-- WHAT YOU HAVE TO DO --
Give back the data below exactly as it was given.

(Stored items from a collection)

- - -

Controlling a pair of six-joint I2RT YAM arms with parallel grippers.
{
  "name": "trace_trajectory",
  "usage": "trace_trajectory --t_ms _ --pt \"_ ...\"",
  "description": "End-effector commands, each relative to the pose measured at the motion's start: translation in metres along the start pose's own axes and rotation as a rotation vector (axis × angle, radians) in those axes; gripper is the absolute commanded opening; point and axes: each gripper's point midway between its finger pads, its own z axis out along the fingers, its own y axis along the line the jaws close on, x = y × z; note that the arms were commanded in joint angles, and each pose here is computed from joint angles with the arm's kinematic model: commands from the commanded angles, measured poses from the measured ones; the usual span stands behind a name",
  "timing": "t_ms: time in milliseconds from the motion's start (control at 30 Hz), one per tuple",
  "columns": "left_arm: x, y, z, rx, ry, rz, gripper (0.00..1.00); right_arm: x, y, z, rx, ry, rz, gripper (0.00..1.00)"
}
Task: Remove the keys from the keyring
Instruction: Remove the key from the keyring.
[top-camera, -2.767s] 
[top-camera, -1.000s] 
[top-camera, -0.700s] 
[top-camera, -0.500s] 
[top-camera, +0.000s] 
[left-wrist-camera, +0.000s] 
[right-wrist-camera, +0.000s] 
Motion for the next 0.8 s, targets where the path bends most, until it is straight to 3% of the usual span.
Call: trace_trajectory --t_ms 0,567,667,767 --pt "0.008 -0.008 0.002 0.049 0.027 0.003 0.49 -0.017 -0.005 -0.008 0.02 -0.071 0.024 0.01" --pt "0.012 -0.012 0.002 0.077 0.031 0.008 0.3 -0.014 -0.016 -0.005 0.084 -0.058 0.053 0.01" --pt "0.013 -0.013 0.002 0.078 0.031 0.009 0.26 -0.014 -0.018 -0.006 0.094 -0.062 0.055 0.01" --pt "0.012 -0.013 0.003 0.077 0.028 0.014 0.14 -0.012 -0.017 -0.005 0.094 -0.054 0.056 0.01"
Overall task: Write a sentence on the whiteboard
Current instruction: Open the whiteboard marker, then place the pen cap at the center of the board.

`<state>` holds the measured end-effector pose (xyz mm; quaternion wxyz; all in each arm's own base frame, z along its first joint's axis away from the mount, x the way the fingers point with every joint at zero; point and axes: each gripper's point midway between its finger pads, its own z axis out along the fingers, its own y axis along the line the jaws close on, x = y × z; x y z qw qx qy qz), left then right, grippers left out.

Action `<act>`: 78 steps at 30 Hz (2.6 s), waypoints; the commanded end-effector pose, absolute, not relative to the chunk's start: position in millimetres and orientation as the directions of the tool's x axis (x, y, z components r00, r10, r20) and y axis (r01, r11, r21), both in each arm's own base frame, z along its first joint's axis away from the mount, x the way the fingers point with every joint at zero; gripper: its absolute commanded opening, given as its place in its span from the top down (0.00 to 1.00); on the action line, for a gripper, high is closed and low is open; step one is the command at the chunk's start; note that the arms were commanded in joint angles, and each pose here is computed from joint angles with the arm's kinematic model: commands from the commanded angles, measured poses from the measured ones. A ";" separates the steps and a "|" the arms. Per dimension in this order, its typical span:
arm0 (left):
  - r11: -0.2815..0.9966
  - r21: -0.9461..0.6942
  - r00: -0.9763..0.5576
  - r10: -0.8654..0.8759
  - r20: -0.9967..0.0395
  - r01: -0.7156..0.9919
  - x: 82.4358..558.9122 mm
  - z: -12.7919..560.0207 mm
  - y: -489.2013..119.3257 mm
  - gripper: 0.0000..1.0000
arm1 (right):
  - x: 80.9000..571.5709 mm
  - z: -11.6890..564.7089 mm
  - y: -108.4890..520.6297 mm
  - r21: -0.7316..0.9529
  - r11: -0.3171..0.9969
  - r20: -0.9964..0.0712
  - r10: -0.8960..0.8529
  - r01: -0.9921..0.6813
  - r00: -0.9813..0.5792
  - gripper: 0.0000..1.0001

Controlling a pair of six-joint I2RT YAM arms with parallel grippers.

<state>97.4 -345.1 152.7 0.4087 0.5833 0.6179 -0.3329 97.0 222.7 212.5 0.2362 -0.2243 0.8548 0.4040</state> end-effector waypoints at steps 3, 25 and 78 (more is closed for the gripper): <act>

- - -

-- REPLY TO THE TASK --
Controlling a pair of six-joint I2RT YAM arms with parallel grippers.
{
  "name": "trace_trajectory",
  "usage": "trace_trajectory --t_ms _ --pt \"_ ...\"",
  "description": "End-effector commands, each relative to the pose measured at the motion's start: translation in metres along the start pose's own axes and rotation as a rotation vector (axis × angle, radians) in those axes; gripper is the absolute commanded opening; point and axes: each gripper's point midway between its finger pads, its own z axis out along the fingers, its own y axis along the line the jaws close on, x = y × z; note that the arms were commanded in joint angles, and each pose here is computed from joint angles with the arm's kinematic model: commands from the commanded angles, measured poses from the measured ones; the usual span stands behind a name",
  "timing": "t_ms: time in milliseconds from the motion's start (control at 30 Hz), one per tuple",
  "columns": "left_arm: x, y, z, rx, ry, rz, gripper (0.00..1.00); right_arm: x, y, z, rx, ry, rz, gripper (0.00..1.00)"
}
Task: Remove the keys from the keyring
Instruction: Remove the key from the keyring.
[top-camera, -2.767s] 
[top-camera, -1.000s] 
[top-camera, -0.700s] 
[top-camera, -0.500s] 
[top-camera, +0.000s] 
[left-wrist-camera, +0.000s] 
[right-wrist-camera, +0.000s] 
Motion for the next 0.8 s, targets where the path bends most, until it is straight to 3% of the usual span.
Call: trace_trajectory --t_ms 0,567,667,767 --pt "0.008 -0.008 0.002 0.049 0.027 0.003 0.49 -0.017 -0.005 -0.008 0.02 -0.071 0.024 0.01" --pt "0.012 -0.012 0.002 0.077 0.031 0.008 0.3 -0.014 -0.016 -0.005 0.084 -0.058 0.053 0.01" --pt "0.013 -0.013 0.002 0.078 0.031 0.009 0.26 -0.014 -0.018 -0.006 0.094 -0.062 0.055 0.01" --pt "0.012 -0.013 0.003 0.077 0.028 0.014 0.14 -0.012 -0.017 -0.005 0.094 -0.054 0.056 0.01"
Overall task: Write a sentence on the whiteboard
Current instruction: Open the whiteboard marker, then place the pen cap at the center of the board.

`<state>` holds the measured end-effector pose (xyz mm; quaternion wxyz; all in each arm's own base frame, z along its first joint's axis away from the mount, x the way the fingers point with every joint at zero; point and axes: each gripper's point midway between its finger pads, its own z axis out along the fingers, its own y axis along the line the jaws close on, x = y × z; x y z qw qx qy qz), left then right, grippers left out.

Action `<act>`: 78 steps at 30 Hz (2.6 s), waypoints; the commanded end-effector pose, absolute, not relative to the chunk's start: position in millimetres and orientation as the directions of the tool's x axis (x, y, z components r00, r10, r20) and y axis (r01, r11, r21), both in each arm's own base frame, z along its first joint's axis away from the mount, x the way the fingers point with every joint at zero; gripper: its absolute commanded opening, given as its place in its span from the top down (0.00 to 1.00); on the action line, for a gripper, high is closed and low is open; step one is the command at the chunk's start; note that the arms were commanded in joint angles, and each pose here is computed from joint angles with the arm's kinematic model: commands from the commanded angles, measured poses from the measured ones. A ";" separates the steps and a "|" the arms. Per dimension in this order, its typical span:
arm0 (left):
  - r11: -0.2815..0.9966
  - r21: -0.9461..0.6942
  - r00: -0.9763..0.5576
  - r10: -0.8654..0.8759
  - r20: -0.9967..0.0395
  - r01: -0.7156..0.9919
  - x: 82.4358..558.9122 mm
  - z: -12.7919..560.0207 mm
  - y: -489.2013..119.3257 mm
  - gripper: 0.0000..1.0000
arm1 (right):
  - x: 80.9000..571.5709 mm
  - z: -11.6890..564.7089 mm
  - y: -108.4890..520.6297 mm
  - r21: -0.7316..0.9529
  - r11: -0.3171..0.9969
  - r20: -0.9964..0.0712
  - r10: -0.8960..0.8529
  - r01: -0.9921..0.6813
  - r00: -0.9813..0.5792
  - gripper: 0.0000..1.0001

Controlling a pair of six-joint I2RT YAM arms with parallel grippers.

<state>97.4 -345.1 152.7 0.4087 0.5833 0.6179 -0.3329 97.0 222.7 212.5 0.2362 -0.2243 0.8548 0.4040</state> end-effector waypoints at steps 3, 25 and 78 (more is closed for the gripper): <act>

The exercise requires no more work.